Been a strange few weeks here, portents of life’s inevitable ebb swirling through the days like the countless dead leaves I’ve been raking in two states. As you may recall, this time of year is now tinged with Dad’s fairly rapid passing a few years back. (Google my surname and “Blue Christmas” for that read. That’s a piece of writing I go back to every now and then to remind myself how strange those last days were. And I got the anger, sadness, confusion and thorny resolve down better than I thought I had at the time.)
There’s this woman I keep seeing when I’m out sweeping leaves in Astoria, and I’ve been doing that a lot lately. It seems like every week there’s a crushing load of newly-fallen leaves to be swept up and deposited in those sturdy brown paper eco-friendly bags. As I’ve stated before, I enjoy doing this, partially for the joy of seeing a finite job through to completion, partially because it makes me feel I’m part of nature in a small way, sweeping up after her, respecting the dead in an odd way, can’t just leave them lying all over the street.
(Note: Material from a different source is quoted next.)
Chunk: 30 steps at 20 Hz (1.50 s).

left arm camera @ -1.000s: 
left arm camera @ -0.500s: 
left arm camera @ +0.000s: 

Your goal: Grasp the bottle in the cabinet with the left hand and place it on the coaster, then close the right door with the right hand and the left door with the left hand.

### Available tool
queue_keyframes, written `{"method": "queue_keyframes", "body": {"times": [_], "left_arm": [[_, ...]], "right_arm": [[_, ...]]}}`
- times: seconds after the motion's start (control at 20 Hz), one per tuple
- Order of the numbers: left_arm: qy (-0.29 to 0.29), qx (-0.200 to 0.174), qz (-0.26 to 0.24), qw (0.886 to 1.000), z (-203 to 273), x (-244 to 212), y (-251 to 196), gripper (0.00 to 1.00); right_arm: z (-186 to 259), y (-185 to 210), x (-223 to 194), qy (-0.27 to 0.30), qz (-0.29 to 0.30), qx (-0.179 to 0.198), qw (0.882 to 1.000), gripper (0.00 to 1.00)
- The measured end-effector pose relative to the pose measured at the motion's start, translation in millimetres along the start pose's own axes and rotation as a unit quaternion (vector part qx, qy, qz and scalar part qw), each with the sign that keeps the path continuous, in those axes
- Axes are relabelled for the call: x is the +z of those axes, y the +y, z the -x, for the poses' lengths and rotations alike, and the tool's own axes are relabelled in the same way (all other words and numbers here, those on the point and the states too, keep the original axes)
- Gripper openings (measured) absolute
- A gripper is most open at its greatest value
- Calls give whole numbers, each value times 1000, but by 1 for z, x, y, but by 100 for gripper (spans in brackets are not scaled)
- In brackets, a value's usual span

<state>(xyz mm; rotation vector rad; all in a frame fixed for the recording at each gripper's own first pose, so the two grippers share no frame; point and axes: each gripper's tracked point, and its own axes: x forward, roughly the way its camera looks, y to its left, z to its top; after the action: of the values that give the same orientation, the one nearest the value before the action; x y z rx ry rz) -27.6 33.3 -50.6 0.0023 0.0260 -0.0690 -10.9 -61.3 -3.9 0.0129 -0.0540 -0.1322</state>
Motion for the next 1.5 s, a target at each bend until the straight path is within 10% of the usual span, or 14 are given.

She’s an old Indian woman – Hindu Indian, not American Indian. Wrapped from head to toe in swaddling white robes, her face covered with a white sheath. She moves slowly, shuffling, up and down the blocks around me, but never on my sidewalk as I’m sweeping. First saw her on that overcast Veterans Day, but I’ve seen her the last two times I’ve swept, including today. I take it this is just an old woman in the neighborhood stretching her legs. But with gray and windy late fall skies, her robes flapping in the wind, only seeing her eyes and hands … it fucking freaks me out! I expect her to pull a scythe from under her robes and beckon me with a bony brown finger, my time to leave. For all the pleasant, older dog walkers I’ve been meeting out there lately, people who stop and say hello, offering words of encouragement while they let me pet their feisty little terriers, she’s the one who sticks with me most.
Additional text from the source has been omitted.